She slammed the cabinet door shut. “Stop flirting with her.”
I blinked. “I’m not flirting with her.”
She scoffed.
“ She is flirting with me ,” I added and enjoyed how her chocolate brown eyes widened with annoyance.
“She’s a kid.”
“She’s around the same age you were when we hooked up in Boston,” I reminded her and then wondered about the good sense of provoking her while she was in the vicinity of sharp medical instruments.
“Stay away from her.”
“Why?” I looked at her perplexed and then nodded as if a sudden epiphany had struck. “Are you jealous, Gigi?”
“Don’t flatter yourself, Dr. Graham,” she sneered.
I gave a nonchalant shrug. “ You brought it up.”

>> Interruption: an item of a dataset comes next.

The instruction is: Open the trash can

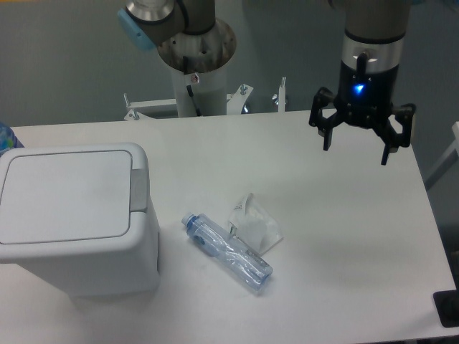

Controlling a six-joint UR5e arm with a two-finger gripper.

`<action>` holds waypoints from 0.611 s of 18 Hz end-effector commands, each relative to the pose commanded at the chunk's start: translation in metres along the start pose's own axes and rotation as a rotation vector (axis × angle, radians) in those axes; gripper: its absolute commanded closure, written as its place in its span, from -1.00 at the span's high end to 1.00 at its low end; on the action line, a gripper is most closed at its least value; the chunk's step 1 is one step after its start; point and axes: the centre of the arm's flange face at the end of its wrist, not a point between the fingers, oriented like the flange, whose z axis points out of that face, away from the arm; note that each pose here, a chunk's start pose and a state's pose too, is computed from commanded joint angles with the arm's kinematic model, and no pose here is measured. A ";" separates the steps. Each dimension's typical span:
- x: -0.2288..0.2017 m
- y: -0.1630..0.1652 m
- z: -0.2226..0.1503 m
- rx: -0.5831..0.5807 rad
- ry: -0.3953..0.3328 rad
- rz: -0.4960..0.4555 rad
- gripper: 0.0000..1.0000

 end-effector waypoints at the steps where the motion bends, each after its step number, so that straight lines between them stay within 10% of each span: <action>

“Because it’s distracting.”
“Why is some innocent flirting distracting you?”
She took a step toward me, eyes blazing, her finger aiming for the center of my chest. “You don’t get to come here, insert yourself into my life again, and act like nothing happened.
” Poke . “You hurt me.” Poke . “You destroyed me.” Poke .
“And I’m still trying to figure out if I even want you in the same zip code. ”
I grabbed her finger in my hand. “Gigi, baby, I’m so sorry for hurting you. I hate that I did.”
“I hate you ,” she snapped and pulled her finger away.
“I know you don’t.” I stroked a finger down her cheek, loathing myself for what I put her through, what I let Maren put her through. “But you’re angry with me.”
“You have no idea, buddy.” She jerked her face away from my touch.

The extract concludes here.